A key constraint: RoaringBitmap only accepts 32-bit integer inputs. User IDs from business systems are typically strings or 64-bit integers, so you must map them to 32-bit integers first. This guide covers that mapping step as part of the setup.
Architecture

Flink subscribes to real-time user event data from sources such as Kafka.
Flink joins the stream with a Hologres dimension table to map user IDs, then writes aggregated RoaringBitmap results to Hologres.
Hologres stores the pre-aggregated bitmap data per time window and dimension.
BI tools such as DataService Studio and Quick BI query the aggregated data directly.
Data flow

The end-to-end pipeline has five stages:
Source ingestion — Flink reads user event data from Kafka or Redis and converts it to a DataStream source table.
UID mapping — Flink joins the source table against the
uid_mappingdimension table in Hologres. TheinsertIfNotExistsparameter auto-inserts new user IDs and assigns them auto-incremented 32-bit integers using theSERIALtype.Window aggregation — Flink groups events by dimension (country, province, city, date) using a 5-minute tumbling window with a 1-minute trigger, and aggregates user IDs into a RoaringBitmap per window.
Hologres write — Flink serializes the RoaringBitmap as a byte array and writes it to the
dws_appsink table usinginsertOrReplace.Query — Query the sink table using
RB_CARDINALITY(RB_OR_AGG(uid32_bitmap))to get deduplicated UV counts for any combination of dimensions and time ranges.
Set up Hologres tables
Create the UID mapping table
The uid_mapping table maps your original user IDs to 32-bit integers.
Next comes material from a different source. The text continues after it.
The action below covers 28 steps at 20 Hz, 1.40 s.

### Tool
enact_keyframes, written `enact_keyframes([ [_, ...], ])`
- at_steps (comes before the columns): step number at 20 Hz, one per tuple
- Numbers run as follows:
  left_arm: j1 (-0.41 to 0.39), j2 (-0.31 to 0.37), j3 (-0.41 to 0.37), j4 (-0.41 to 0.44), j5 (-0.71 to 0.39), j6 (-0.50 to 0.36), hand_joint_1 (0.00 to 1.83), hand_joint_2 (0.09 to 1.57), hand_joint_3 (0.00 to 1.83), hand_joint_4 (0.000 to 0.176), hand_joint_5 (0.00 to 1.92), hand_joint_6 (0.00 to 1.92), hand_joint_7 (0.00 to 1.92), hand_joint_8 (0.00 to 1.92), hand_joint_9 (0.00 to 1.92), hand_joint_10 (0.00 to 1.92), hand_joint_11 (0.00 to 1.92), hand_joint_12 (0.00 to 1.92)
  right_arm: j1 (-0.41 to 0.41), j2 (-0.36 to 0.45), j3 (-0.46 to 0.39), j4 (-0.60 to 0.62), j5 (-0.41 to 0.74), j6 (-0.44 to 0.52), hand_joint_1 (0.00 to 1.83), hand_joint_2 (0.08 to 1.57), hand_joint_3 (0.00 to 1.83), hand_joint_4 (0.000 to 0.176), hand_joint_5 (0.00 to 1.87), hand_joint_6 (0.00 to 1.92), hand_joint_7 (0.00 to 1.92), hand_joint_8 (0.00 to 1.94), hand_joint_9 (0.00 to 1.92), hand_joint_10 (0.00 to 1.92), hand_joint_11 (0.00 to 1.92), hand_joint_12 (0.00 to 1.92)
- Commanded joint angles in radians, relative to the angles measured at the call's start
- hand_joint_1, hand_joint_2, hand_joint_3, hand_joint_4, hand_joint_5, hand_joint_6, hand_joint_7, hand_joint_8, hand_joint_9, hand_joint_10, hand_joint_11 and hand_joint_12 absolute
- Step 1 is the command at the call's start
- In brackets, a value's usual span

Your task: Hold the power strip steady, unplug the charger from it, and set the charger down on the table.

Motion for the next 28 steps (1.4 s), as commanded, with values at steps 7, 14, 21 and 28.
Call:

Skip this step if your user IDs are already 32-bit integers.
Two design decisions in this table:
Row-oriented storage (
orientation = 'row'): optimized for the high-QPS point lookups that Flink dimension table joins require.SERIAL type for
uid_int32: an auto-incrementing 32-bit integer that produces dense, consecutive IDs—the format RoaringBitmap is optimized for.
Enable two Grand Unified Configuration (GUC) parameters so that Fixed Plan writes work correctly with SERIAL fields:
-- Enable Fixed Plan writes for SERIAL columns.
ALTER DATABASE <db_name> SET hg_experimental_enable_fixed_dispatcher_autofill_series = on;
ALTER DATABASE <db_name> SET hg_experimental_enable_fixed_dispatcher_for_multi_values = on;Replace <db_name> with your Hologres database name.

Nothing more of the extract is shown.